From that point on in the story, Hogan enjoys much success defeating opponent after opponent using his superior strength, size, and occasionally even technique, but eventually finds himself face to face with other legendary wrestlers, such as Stan Hansen (whose Western Lariat is apparently the basis for Hogan’s Axe Bomber) and even Antonio Inoki himself (who Hogan knocks out cold using said Axe Bomber).
It’s interesting to note that Antonio Inoki is occasionally directly quoted for his words on the Hulkster. In a sense, this manga acts as both a biography for Hogan and a partial autobiography for Inoki.
Here he is discovering the Japanese term for “Number 1” and thus gaining his most popular nickname in Japan. To quote Hogan right here on the page in actual Engrish, “I AM ICHIBAN!”
Hogan eventually finds himself in the WWWF facing some incredibly tough opponents, including the scheming Bobby “The Brain” Heenan and even Andre the Giant in an un-televised match where he manages to defeat the enormous Frenchman with a vicious, bloody Axe Bomber.

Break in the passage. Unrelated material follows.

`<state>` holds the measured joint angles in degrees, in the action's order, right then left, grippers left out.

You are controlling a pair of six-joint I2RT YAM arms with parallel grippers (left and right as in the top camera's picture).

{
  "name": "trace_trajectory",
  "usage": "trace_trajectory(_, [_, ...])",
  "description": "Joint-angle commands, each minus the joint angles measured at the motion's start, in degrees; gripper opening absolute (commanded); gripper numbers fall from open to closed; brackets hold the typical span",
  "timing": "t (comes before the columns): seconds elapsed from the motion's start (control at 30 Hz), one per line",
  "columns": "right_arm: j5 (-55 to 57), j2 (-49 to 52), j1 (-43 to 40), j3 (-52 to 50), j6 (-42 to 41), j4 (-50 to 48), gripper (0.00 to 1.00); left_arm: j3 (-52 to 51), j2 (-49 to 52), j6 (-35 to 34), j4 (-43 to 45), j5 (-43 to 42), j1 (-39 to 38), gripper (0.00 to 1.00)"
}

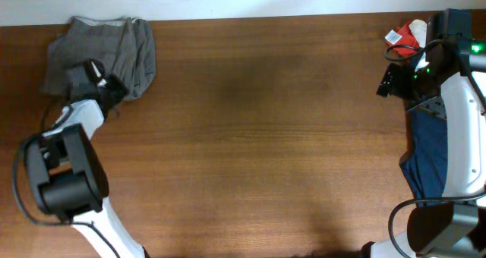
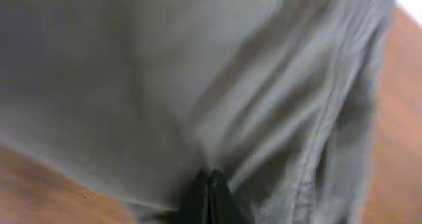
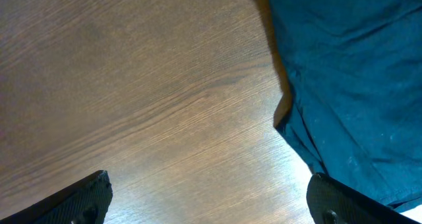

The rest of the comic is in this vein, depicting the violence in the ring to be as realistic and violent as any fight, no doubt due to the general view of wrestling among fans in Japan. I have to say that the artwork is a lot better than I expected out of a biography of Hulk Hogan, as it manages to keep him looking distinct, while showing that the world of wrestling a few decades back was exciting and unpredictable. At least, it does a very good job of convincing me that such is the case.
Unfortunately, as this manga is geared towards Japanese readers, Hogan mainly uses the Axe Bomber to finish off his opponents. Fortunately, the author was nice enough to give us just one Leg Drop.
Good night, Mr. Stallone.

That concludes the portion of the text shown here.